### How to complete this task:
Gather all lines in the records below that include the word "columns".

◆ ◆ ◆

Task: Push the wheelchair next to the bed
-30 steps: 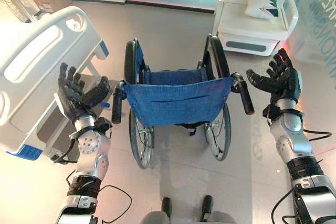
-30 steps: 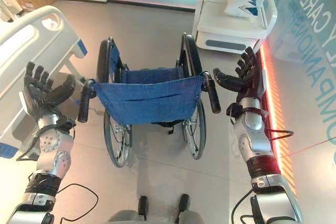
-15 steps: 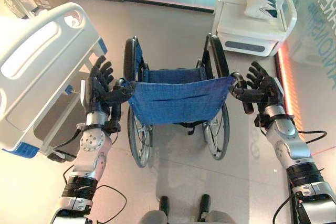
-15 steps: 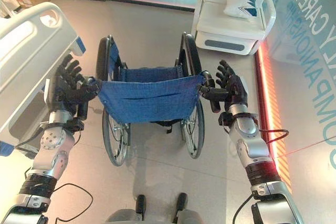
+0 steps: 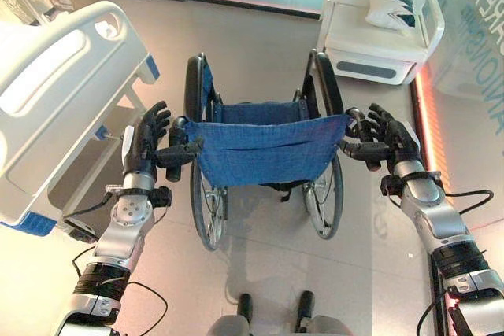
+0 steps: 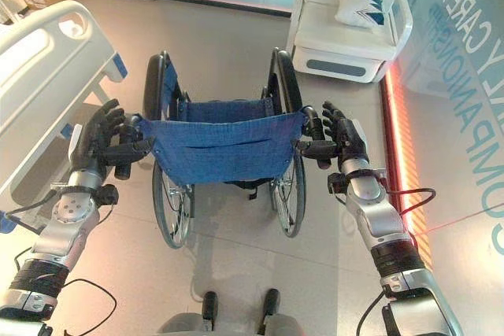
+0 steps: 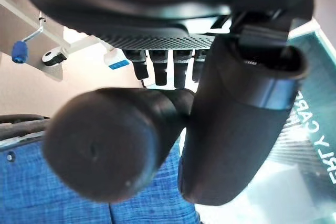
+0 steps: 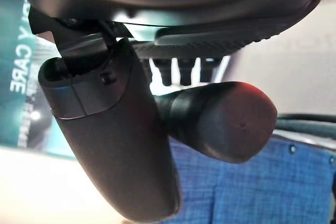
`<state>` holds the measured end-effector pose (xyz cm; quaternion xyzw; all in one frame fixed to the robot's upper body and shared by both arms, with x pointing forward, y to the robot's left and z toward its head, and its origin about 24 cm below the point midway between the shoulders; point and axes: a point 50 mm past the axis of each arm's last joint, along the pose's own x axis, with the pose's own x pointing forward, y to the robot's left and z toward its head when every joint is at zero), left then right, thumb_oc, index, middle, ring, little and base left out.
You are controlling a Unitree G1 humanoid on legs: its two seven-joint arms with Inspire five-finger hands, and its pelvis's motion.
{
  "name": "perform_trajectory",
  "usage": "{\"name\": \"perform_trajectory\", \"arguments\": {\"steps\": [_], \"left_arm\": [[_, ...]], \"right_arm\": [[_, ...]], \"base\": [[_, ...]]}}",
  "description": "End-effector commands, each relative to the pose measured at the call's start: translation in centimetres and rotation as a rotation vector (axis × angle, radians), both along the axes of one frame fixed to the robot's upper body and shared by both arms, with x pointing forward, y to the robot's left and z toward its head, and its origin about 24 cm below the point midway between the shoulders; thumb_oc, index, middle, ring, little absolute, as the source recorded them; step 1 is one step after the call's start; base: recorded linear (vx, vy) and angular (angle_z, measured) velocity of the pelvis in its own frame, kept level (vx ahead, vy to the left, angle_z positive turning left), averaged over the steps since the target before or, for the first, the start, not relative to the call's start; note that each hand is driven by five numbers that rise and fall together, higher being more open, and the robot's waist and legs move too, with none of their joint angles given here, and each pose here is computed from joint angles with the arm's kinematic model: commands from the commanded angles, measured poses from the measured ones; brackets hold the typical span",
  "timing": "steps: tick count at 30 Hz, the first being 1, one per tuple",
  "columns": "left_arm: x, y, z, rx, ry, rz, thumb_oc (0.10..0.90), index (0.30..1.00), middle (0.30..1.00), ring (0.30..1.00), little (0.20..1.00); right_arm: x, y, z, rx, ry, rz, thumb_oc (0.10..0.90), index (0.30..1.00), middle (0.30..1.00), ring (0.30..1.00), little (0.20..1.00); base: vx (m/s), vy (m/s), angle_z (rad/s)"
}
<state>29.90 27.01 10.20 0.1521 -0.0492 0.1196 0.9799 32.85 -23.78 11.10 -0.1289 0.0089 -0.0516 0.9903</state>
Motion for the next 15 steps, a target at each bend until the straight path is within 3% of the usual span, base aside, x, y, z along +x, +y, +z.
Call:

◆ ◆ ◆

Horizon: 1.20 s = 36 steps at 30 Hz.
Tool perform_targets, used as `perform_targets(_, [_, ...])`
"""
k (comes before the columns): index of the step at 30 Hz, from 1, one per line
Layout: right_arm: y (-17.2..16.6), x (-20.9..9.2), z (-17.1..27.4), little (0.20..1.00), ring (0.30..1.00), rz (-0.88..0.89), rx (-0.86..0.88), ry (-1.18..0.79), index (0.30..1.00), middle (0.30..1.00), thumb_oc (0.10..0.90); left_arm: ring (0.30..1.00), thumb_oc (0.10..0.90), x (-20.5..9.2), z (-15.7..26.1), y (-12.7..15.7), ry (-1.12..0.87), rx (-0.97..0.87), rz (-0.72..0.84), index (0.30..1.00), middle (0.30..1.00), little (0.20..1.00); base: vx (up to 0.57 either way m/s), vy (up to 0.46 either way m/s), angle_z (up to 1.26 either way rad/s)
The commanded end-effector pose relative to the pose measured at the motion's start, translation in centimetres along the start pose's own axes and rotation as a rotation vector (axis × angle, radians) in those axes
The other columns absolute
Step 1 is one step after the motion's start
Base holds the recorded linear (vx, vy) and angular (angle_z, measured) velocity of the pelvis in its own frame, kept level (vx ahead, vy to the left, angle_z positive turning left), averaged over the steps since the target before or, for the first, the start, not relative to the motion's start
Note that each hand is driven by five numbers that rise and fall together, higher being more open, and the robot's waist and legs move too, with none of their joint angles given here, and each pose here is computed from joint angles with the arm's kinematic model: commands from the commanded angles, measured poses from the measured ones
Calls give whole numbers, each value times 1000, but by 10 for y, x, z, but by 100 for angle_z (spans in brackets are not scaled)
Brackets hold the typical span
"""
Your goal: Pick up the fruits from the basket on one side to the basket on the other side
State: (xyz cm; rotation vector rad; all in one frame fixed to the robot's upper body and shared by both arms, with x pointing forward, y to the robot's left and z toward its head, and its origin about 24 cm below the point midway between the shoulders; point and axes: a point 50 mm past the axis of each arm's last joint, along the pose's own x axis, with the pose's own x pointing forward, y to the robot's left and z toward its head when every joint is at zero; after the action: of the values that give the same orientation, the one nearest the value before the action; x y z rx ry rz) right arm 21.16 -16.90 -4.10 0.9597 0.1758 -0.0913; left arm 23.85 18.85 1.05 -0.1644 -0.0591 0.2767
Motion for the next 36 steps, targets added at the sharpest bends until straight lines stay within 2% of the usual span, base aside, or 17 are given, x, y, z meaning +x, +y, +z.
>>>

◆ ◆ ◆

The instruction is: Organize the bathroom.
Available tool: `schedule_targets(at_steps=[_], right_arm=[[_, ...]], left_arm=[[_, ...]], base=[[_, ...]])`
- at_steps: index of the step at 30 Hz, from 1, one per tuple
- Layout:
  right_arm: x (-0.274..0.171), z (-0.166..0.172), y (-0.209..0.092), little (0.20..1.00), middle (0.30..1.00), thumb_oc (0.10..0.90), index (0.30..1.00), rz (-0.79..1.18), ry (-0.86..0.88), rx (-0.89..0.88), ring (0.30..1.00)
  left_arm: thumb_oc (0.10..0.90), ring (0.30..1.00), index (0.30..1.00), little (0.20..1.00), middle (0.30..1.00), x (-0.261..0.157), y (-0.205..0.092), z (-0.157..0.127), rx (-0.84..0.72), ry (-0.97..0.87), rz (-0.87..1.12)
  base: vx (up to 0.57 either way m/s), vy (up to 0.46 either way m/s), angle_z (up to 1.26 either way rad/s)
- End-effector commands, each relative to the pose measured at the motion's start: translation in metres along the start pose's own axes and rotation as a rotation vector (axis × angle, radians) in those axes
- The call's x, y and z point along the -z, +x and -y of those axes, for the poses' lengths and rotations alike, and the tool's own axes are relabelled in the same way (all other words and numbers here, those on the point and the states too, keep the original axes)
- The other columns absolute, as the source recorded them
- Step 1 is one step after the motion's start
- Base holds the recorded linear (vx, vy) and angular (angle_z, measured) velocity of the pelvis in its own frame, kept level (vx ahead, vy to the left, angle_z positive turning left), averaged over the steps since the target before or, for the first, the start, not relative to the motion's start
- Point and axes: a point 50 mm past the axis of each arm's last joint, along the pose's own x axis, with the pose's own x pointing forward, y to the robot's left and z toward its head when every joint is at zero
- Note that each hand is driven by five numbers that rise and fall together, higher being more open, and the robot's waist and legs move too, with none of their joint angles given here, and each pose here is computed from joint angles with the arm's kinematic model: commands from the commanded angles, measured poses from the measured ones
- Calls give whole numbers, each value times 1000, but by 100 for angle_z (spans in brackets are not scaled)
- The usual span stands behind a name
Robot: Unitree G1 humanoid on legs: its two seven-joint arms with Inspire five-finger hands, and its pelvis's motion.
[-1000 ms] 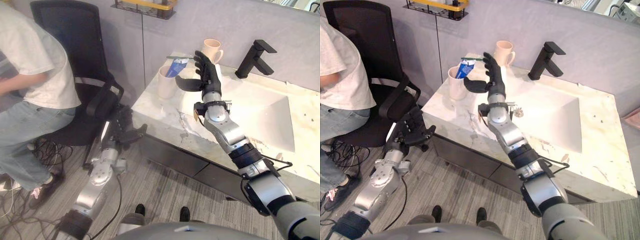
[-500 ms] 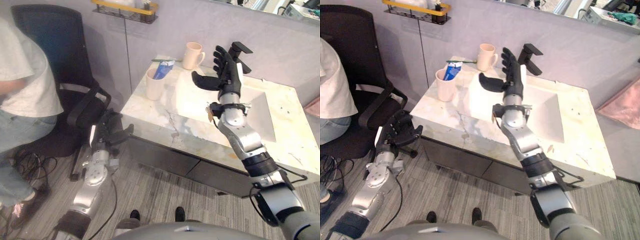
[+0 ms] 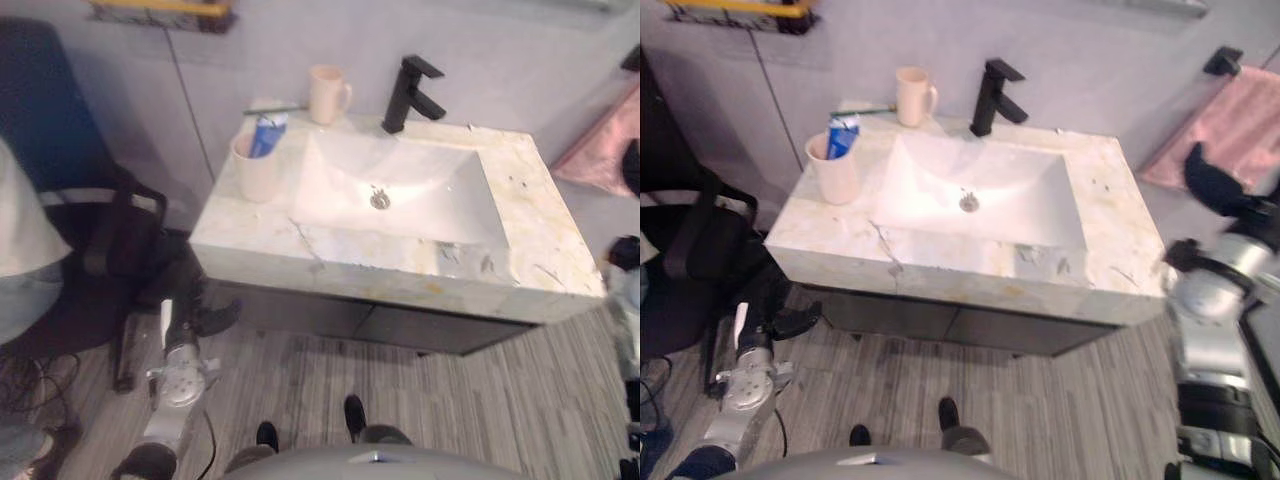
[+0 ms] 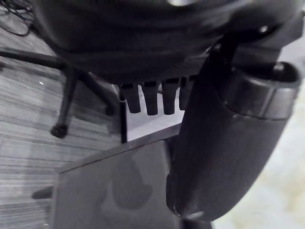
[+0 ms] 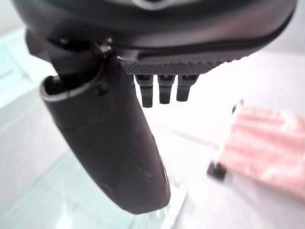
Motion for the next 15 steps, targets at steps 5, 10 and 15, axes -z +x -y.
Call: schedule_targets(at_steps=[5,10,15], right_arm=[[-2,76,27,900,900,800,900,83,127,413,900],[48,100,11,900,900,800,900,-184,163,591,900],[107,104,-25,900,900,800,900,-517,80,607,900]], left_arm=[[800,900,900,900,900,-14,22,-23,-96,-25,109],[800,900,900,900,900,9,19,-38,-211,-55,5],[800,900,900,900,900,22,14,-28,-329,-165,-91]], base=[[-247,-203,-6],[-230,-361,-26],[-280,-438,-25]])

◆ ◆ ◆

### Answer to the problem:
  "columns": "left_arm: x, y, z, rx, ry, rz, thumb_oc (0.10..0.90), index (0.30..1.00), middle (0.30..1.00), ring (0.30..1.00), little (0.20..1.00); right_arm: x, y, z, rx, ry, rz, thumb_oc (0.10..0.90), index (0.30..1.00), middle (0.30..1.00), ring (0.30..1.00), little (0.20..1.00); base: vx (m/s), vy (m/s), angle_z (rad/s)"
k (comes before the columns): index of the step at 30 Hz, from 1, one per line
The other columns absolute
- The other columns absolute, as the source recorded them

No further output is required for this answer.